> Try it:
Repeat the lines from the line with "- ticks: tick" to the line with "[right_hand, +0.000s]" in the listing below, keeping both end lines and adding nothing.

> Recorded data:
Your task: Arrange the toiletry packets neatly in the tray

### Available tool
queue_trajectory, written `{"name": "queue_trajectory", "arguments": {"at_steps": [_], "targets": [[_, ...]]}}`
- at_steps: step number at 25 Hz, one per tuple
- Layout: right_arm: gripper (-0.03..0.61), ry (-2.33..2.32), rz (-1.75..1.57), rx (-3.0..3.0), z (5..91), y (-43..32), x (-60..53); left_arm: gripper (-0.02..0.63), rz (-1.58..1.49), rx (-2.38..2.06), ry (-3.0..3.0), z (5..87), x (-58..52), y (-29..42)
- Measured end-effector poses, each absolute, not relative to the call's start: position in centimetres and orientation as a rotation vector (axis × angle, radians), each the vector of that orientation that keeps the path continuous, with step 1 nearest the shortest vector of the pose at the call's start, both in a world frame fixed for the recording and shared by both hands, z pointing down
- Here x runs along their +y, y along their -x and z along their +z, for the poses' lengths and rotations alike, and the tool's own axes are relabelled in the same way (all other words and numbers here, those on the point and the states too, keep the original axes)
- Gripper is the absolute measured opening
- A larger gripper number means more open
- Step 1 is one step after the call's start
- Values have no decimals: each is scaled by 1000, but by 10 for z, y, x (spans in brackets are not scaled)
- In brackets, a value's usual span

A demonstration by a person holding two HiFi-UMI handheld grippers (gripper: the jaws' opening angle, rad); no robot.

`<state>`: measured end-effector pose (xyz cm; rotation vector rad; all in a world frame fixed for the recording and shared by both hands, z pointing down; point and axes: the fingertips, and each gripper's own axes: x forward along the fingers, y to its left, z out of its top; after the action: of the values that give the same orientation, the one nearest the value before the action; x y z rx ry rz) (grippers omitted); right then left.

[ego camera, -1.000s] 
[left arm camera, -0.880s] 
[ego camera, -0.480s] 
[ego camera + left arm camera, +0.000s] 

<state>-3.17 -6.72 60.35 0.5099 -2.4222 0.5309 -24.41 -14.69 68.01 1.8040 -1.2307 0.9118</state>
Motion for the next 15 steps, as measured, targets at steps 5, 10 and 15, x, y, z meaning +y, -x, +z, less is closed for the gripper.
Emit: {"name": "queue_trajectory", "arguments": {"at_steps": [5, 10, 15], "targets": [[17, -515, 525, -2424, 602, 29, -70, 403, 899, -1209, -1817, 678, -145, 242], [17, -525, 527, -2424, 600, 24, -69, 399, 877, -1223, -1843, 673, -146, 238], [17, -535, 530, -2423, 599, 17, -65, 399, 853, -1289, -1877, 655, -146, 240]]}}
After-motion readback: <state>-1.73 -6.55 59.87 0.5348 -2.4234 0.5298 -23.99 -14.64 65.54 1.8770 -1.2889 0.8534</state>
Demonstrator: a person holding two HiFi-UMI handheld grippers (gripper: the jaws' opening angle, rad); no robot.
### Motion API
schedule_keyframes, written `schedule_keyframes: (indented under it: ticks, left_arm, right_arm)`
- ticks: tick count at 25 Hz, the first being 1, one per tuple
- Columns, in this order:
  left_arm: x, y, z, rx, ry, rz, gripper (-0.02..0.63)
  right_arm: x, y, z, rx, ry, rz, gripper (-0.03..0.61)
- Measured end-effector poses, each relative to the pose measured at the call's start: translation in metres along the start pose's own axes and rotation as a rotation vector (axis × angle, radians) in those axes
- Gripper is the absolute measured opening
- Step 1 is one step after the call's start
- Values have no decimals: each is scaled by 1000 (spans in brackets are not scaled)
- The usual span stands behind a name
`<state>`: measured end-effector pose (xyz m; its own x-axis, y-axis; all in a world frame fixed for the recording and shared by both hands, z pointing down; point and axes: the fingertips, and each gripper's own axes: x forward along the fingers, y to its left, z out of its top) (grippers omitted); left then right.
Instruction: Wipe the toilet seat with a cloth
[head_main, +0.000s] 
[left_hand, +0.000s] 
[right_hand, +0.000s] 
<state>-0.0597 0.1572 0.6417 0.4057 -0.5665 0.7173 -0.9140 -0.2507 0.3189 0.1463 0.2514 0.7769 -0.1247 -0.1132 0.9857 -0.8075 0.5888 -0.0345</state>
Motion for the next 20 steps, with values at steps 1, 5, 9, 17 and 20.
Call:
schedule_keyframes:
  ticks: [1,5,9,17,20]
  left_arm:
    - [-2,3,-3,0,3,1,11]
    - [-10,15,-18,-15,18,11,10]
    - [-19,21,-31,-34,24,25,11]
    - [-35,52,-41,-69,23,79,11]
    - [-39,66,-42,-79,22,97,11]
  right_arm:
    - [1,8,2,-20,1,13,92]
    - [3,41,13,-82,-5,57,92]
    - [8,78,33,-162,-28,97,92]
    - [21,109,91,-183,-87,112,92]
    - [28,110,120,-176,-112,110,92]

> Task output:
- ticks: tick count at 25 Hz, the first being 1, one per tuple
- Columns, in this order:
  left_arm: x, y, z, rx, ry, rz, gripper (-0.02..0.63)
  right_arm: x, y, z, rx, ry, rz, gripper (-0.03..0.61)
- Measured end-effector poses, each relative to the pose measured at the call's start: translation in metres along the start pose's own axes and rotation as a rotation vector (axis × angle, radians) in those axes
- Gripper is the absolute measured opening
- Step 1 is one step after the call's start
- Values have no decimals: each is scaled by 1000 (spans in brackets are not scaled)
- The usual span stands behind a name
`<state>`: measured end-effector pose (xyz m; its own x-axis, y-axis; all in a world frame fixed for the recording and shared by both hands, z pointing down; point and axes: the fingertips, and each gripper's own axes: x forward along the fingers, y to its left, z out of its top) (grippers omitted); left then right.
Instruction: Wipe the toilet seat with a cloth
[head_main, +0.000s] 
[left_hand, +0.000s] 
[right_hand, +0.000s] 

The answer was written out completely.